Kategori–kategori pelanggaran hak – hak asasi manusia yang dianggap kejam, yaitu :
a. Pembunuhan besar – besaran (genocide). e. Pemerintahan totaliter.
b. Rasialisme resmi. f. Perusakan kualitas lingkungan.
c. Terorisme resmi berskala besar. g. Kejahatan – kejahatan perang.
d. Penolakan secara sadar untuk memenuhi kebutuhan– kebutuhan dasar manusia.
Dalam UURI Nomor 39 Tahun 1999 yang dikategorikan pelanggaran HAM yang berat adalah :
a. pembunuhan masal (genocide);
b. pembunuhan sewenang – wenang atau diluar putusan pengadilan;
c. penyiksaan;
d. penghilangan orang secara paksa;
e. perbudakan atau diskriminasi yang dilakukan secara sistematis.
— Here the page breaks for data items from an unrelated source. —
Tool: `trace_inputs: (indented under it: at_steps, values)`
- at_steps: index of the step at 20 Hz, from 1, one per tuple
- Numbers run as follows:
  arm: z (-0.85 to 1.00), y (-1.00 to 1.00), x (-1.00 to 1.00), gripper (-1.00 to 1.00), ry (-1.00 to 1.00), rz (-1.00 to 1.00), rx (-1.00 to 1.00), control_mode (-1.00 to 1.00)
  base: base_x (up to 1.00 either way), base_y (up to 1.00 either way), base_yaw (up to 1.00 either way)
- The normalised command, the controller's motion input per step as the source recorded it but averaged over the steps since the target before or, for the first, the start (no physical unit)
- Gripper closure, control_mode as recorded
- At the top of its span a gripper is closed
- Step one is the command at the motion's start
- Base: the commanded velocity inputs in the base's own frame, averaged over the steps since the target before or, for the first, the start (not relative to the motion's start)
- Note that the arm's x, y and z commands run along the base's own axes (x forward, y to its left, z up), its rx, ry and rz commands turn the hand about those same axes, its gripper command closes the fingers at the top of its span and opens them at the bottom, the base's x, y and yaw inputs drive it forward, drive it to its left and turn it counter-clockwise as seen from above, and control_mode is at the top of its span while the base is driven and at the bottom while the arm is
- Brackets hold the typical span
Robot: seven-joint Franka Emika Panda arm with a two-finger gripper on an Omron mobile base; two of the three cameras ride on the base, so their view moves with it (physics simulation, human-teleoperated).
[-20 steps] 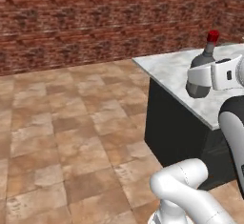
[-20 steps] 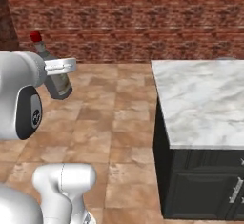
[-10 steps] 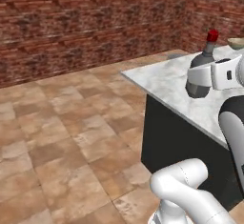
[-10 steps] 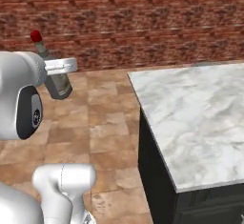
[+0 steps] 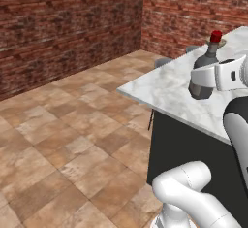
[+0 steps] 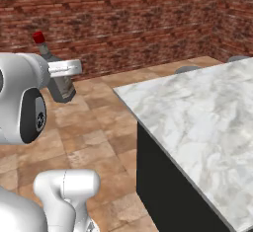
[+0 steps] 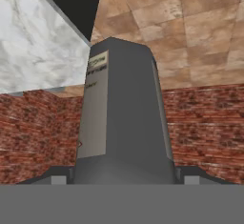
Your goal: There is a bowl on the dining counter. Grab a lemon wedge from the fridge and place it in the bowl. Then get the liquor bottle and glass cup from the cabinet and place them next to the bowl.
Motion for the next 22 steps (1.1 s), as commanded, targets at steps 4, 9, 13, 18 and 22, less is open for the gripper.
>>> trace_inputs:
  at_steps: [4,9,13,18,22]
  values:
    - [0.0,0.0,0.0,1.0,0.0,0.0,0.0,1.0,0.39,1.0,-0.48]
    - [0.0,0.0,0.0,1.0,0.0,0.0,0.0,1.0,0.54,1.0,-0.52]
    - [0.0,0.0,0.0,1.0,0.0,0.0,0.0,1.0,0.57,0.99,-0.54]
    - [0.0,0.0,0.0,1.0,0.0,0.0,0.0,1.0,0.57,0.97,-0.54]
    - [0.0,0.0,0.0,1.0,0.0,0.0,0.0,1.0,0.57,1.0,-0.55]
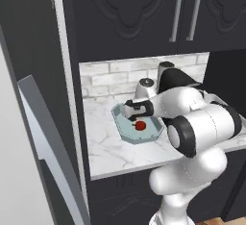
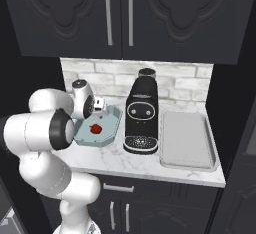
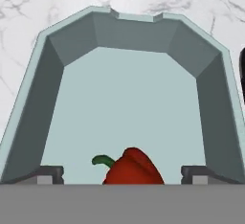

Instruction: Place one bell pepper and one chicken drumstick in each tupperware on the nearby counter, to pack two identical lunches.

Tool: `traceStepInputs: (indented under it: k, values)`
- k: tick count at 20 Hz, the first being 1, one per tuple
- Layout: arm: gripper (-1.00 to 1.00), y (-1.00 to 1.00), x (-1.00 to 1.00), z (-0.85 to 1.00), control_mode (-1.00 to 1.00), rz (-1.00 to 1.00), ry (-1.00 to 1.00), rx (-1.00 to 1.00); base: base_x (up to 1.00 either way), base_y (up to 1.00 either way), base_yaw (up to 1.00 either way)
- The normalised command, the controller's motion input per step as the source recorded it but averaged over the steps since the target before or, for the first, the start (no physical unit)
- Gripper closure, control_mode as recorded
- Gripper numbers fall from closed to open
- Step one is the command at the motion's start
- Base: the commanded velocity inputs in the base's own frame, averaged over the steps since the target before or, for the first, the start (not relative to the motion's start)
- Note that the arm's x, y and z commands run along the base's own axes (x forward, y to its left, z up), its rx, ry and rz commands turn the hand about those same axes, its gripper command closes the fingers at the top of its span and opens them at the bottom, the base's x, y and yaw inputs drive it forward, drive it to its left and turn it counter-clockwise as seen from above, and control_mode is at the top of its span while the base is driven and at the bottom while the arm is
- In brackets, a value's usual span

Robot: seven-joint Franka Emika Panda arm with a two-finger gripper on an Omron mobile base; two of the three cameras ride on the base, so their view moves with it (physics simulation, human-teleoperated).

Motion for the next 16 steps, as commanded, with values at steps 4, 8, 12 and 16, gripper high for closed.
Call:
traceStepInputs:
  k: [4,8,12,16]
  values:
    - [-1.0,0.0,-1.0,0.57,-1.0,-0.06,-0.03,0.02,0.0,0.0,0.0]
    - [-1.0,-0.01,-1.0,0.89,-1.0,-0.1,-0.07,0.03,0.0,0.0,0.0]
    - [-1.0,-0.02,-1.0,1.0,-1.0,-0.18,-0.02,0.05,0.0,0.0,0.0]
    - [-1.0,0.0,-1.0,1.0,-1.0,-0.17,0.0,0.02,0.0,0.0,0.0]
Beberapa contoh pelanggaran HAM yang menjadi sorotan nasional bahkan internasional, yaitu:
a. Kasus Marsinah
Kasus
ini berawal dari unjuk rasa dan pemogokan yang dilakukan buruh PT.CPS
pada tanggal 3-4 Mei 1993. Aksi ini berbuntut dengan di PHK-nya 13
buruh.
b. Kasus Trisakti dan Semanggi
Kasus
Trisakti dan Semanggi, terkait dengan gerakan reformasi. Kasus Trisakti
terjadi pada 12 Mei 1998 yang menewaskan 4 (empat) mahasiswa
Universitas Trisakti yang terkena peluru tajam. Kasus Trisakti sudah ada
pengadilan militer. Tragedi Semanggi I terjadi 13 November 1998 yang
menewaskan setidaknya 5 (lima) mahasiswa, sedangkan tragedi Semanggi II
pada 24 September 1999, menewaskan 5 (lima) orang.
c. Kasus Bom Bali
Peristiwa
peledakan bom oleh kelompok teroris di Legian Kuta Bali 12 November
2002, yang memakan korban meninggal dunia 202 orang dan ratusan yang
luka-luka.
Faktor Penyebab Terjadinya Pelanggaran HAM antara lain:
a. masih
belum adanya kesepahaman pada tataran konsep hak asasi manusia antara
paham yang memandang HAM bersifat universal (universalisme) dan paham
yang memandang setiap bangsa memiliki paham HAM tersendiri berbeda
dengan bangsa yang lain terutama dalam pelaksanaannya (partikularisme);
b. adanya
pandangan HAM bersifat individulistik yang akan mengancam kepentingan
umum (dikhotomi antara individualisme dan kolektivisme);
c. kurang berfungsinya lembaga – lembaga penegak hukum (polisi, jaksa dan pengadilan); dan
d. pemahaman belum merata tentang HAM baik dikalangan sipil maupun militer.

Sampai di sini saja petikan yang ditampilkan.